# [Task statement]
The whole listing is to be reproduced exactly as given.

# [Data]
============================================================

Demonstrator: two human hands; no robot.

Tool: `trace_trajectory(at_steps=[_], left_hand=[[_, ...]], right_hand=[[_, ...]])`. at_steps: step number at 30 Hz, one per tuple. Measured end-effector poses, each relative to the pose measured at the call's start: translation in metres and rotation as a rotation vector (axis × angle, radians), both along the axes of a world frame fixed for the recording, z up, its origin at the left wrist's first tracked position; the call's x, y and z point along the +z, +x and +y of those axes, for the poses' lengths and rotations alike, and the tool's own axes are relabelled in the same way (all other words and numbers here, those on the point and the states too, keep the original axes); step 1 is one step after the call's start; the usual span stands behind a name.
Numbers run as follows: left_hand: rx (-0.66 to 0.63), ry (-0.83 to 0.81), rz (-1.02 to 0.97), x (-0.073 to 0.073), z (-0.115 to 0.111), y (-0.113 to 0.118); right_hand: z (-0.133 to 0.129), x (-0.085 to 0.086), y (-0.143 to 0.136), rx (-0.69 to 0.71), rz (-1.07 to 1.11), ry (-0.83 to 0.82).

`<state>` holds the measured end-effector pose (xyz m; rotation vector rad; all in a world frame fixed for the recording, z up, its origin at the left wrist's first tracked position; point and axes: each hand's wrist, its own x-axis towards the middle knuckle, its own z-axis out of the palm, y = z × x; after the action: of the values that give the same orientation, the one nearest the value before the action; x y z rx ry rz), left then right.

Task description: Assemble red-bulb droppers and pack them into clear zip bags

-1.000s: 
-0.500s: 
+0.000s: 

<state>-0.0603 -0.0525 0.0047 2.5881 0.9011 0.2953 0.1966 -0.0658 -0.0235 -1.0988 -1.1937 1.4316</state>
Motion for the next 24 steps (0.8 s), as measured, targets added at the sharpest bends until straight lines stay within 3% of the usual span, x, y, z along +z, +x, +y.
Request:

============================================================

# [Task result]
Demonstrator: two human hands; no robot.

Tool: `trace_trajectory(at_steps=[_], left_hand=[[_, ...]], right_hand=[[_, ...]])`. at_steps: step number at 30 Hz, one per tuple. Measured end-effector poses, each relative to the pose measured at the call's start: translation in metres and rotation as a rotation vector (axis × angle, radians), both along the axes of a world frame fixed for the recording, z up, its origin at the left wrist's first tracked position; the call's x, y and z point along the +z, +x and +y of those axes, for the poses' lengths and rotations alike, and the tool's own axes are relabelled in the same way (all other words and numbers here, those on the point and the states too, keep the original axes); step 1 is one step after the call's start; the usual span stands behind a name.
Numbers run as follows: left_hand: rx (-0.66 to 0.63), ry (-0.83 to 0.81), rz (-1.02 to 0.97), x (-0.073 to 0.073), z (-0.115 to 0.111), y (-0.113 to 0.118); right_hand: z (-0.133 to 0.129), x (-0.085 to 0.086), y (-0.143 to 0.136), rx (-0.69 to 0.71), rz (-1.07 to 1.11), ry (-0.83 to 0.82).

`<state>` holds the measured end-effector pose (xyz m; rotation vector rad; all in a world frame fixed for the recording, z up, its origin at the left wrist's first tracked position; point and axes: each hand's wrist, its own x-axis towards the middle knuckle, its own z-axis out of the palm, y = z × x; after the action: of the values that give the same orientation, the one nearest the value before the action; x y z rx ry rz), left then right.

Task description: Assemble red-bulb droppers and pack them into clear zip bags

-1.000s: 
-0.500s: 
+0.000s: 

<state>-0.0603 -0.0525 0.0047 2.5881 0.9011 0.2953 0.1966 -0.0658 -0.0235 -1.0988 -1.1937 1.4316</state>
Motion for the next 24 steps (0.8 s), as measured, targets added at the sharpest bends until straight lines stay within 3% of the usual span, x, y, z along +z, +x, +y.
Request:

With this output, the exercise is done.